Aftercare is an extension of a rehab program that addicts follow up with to help transition from the intensive phase of treatment. It is designed to address the issues they will be confronted with after they return home, and offers a support system that aids clients in a variety of ways. Drug treatment can be viewed as a multi-step process, with aftercare being the last phase.
The first step in the process is detoxification as recovery can’t begin until the user’s drug of choice is cleared from their body. After detox the second step is the rehabilitation program itself, the time the addict spends inside a facility developing the skills necessary to begin a drug-free life. Aptly named, aftercare is the stage of recovery that follows immediately after the rehab step is complete which can be equally as vital as the other two steps in terms of long-term success.
The Components of Effective Aftercare
An effective aftercare program provides continuing support for the addict or alcoholic, and teaches relapse-prevention skills that they can use to remain successful after treatment. Research shows that people who don’t participate in aftercare are more likely to relapse, and for this reason follow up care is an essential piece of the recovery puzzle.
Addicts may believe that they are cured once they have achieved abstinence for a period of time inside the rehab center. An effective aftercare program prepares addicts for the trials that they don’t see coming, and is there to help them out if things don’t go as planned.
The concept of relapse comes from the situation where a person can experience recovery from a condition for a period of time, but due to its long-term nature and symptoms, revert in their progress at a later time. An example of this could be explained as someone who suffers an injury. The immediate symptoms related to the injury can be addressed at the emergency room, but physical therapy may also be necessary for the patient to achieve a full recovery.

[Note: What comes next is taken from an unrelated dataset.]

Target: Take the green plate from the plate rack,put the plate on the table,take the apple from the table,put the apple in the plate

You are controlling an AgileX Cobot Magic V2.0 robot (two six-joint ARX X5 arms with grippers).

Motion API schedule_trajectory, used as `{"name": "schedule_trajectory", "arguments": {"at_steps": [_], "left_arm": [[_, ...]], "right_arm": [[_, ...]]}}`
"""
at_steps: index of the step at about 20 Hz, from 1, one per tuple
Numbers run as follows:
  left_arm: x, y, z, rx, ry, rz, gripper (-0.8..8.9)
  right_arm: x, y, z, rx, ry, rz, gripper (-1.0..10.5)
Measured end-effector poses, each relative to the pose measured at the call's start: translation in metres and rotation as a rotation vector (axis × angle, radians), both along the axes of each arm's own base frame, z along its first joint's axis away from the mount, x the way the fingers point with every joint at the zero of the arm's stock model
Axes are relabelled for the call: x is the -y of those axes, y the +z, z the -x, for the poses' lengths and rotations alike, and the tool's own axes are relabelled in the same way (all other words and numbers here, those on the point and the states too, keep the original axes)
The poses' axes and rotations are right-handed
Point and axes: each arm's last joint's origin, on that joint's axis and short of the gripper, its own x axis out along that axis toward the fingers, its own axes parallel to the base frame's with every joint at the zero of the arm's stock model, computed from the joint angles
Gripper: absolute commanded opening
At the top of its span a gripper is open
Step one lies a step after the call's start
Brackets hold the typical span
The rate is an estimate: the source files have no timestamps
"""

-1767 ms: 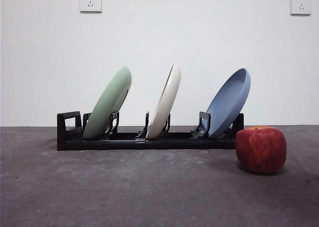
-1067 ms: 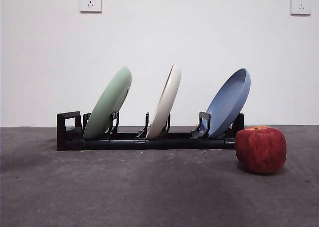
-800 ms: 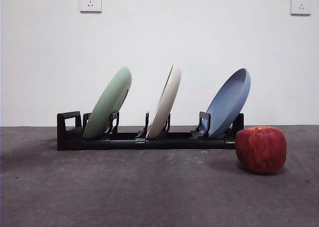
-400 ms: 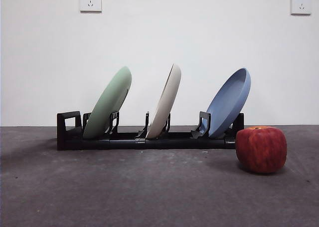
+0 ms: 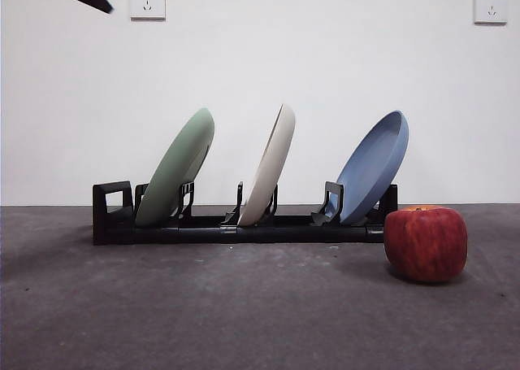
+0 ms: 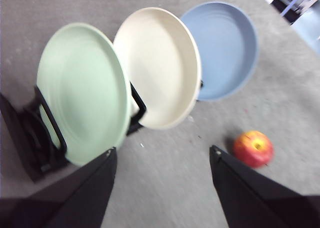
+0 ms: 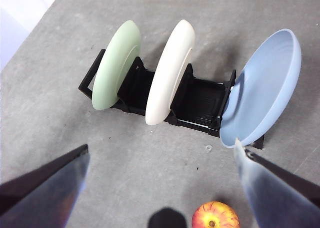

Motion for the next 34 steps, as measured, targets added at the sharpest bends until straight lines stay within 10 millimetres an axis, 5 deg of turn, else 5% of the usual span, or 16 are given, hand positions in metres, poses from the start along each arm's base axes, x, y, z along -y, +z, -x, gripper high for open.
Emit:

Although the patient has experienced relief in the short-term as the immediate side effects of their injury have been addressed, negative symptoms and set-backs can develop later to undo their progress. While the symptoms related to recovery from an addiction are different than what you would expect from a physical injury, addicts relapse if they aren’t prepared to do the long-term work necessary to fully recover from their condition.
Preparation and education of what is necessary to manage the transition after rehab comes from aftercare treatment. While relapse-prevention skills are taught during the rehab phase, there is no way to understand their application in the real world. These ideas can seem easy to use when read in a book or discussed in a group, but there is no way to tell how each individual will respond to situations until they are actually back in their own environment. Being involved in an aftercare program provides clients time to develop these skills with the assurance that help and support are there if they need it.